## Action item
Output the listing below verbatim, without images.
━━ Stored data
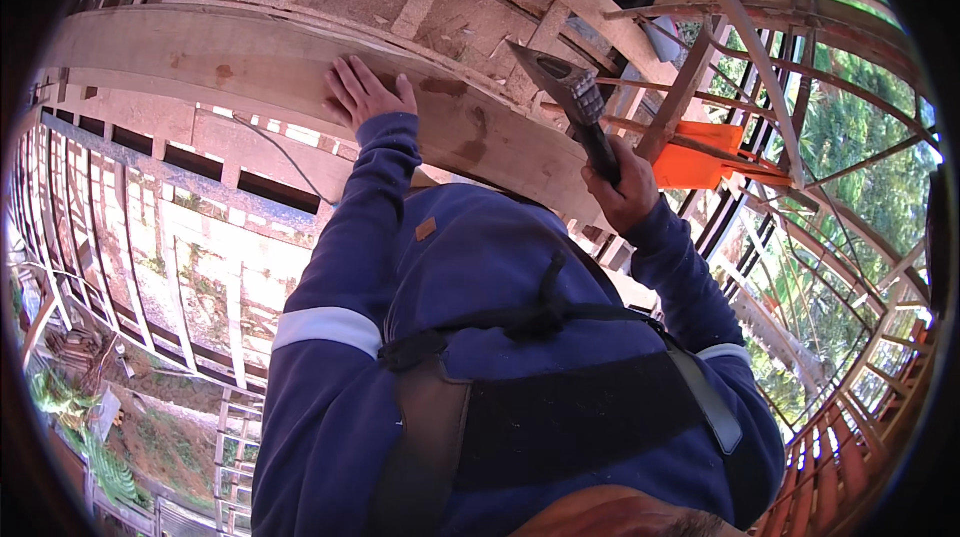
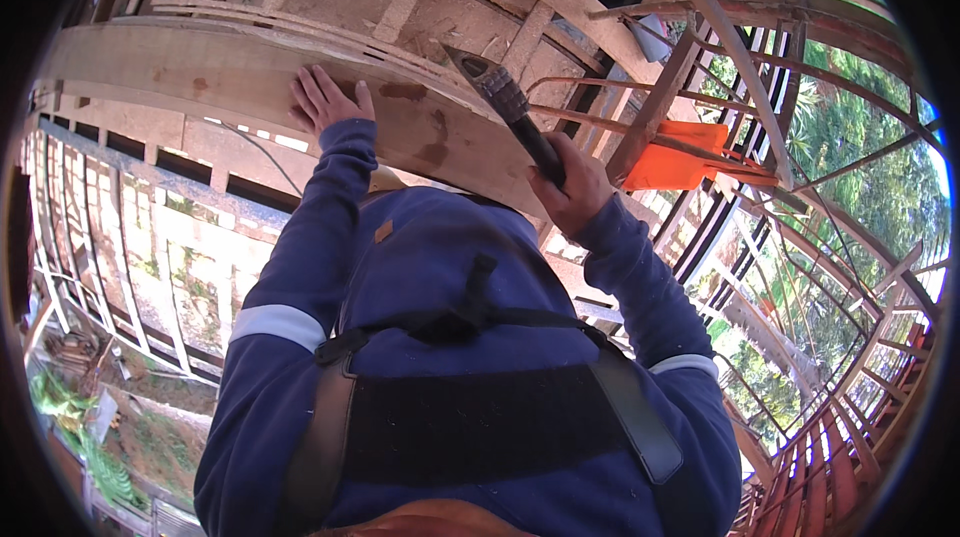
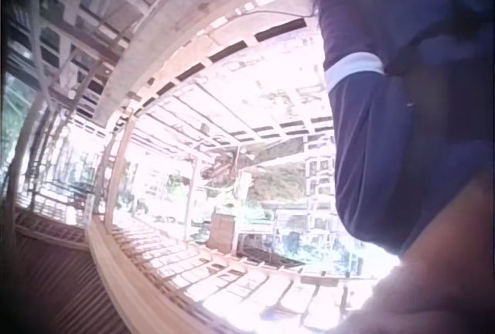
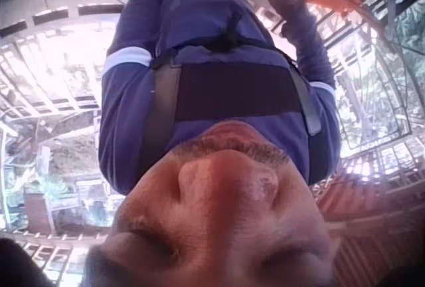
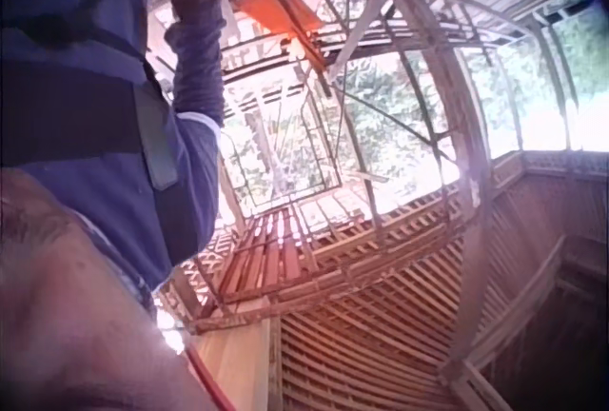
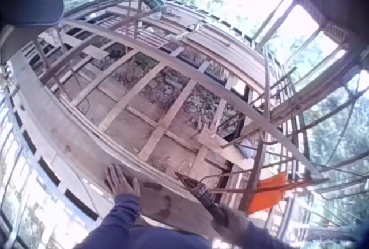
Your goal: The person shapes a wooden plank using a hatchet. They hold the wood steady with one hand while striking and shaving the edge of the board with the tool.
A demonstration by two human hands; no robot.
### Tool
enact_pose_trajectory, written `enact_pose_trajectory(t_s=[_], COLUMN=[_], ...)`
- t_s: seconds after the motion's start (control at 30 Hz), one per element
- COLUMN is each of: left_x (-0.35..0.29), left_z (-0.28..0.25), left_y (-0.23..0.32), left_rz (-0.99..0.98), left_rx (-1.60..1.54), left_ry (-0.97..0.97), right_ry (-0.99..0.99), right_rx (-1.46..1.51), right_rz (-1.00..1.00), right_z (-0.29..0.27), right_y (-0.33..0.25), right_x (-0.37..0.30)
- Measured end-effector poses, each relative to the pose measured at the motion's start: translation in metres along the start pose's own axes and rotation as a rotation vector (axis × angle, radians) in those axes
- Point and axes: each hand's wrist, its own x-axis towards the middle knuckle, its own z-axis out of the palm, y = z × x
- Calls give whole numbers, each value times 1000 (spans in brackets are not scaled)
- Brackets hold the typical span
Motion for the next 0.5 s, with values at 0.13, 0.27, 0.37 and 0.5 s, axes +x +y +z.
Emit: enact_pose_trajectory(t_s=[0.13,0.27,0.37,0.5], left_x=[-5,-4,-4,-3], left_z=[3,0,-4,-5], left_y=[5,11,14,13], left_rz=[-31,-40,-62,-78], left_rx=[5,15,17,35], left_ry=[101,88,56,43], right_ry=[-155,-323,-381,-209], right_rx=[-250,-399,-399,-2], right_rz=[101,284,242,54], right_z=[-5,5,-9,-38], right_y=[64,137,112,13], right_x=[10,16,31,67])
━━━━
## Written reply
Your goal: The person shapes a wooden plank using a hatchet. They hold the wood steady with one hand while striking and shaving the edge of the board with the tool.
A demonstration by two human hands; no robot.
### Tool
enact_pose_trajectory, written `enact_pose_trajectory(t_s=[_], COLUMN=[_], ...)`
- t_s: seconds after the motion's start (control at 30 Hz), one per element
- COLUMN is each of: left_x (-0.35..0.29), left_z (-0.28..0.25), left_y (-0.23..0.32), left_rz (-0.99..0.98), left_rx (-1.60..1.54), left_ry (-0.97..0.97), right_ry (-0.99..0.99), right_rx (-1.46..1.51), right_rz (-1.00..1.00), right_z (-0.29..0.27), right_y (-0.33..0.25), right_x (-0.37..0.30)
- Measured end-effector poses, each relative to the pose measured at the motion's start: translation in metres along the start pose's own axes and rotation as a rotation vector (axis × angle, radians) in those axes
- Point and axes: each hand's wrist, its own x-axis towards the middle knuckle, its own z-axis out of the palm, y = z × x
- Calls give whole numbers, each value times 1000 (spans in brackets are not scaled)
- Brackets hold the typical span
Motion for the next 0.5 s, with values at 0.13, 0.27, 0.37 and 0.5 s, axes +x +y +z.
Emit: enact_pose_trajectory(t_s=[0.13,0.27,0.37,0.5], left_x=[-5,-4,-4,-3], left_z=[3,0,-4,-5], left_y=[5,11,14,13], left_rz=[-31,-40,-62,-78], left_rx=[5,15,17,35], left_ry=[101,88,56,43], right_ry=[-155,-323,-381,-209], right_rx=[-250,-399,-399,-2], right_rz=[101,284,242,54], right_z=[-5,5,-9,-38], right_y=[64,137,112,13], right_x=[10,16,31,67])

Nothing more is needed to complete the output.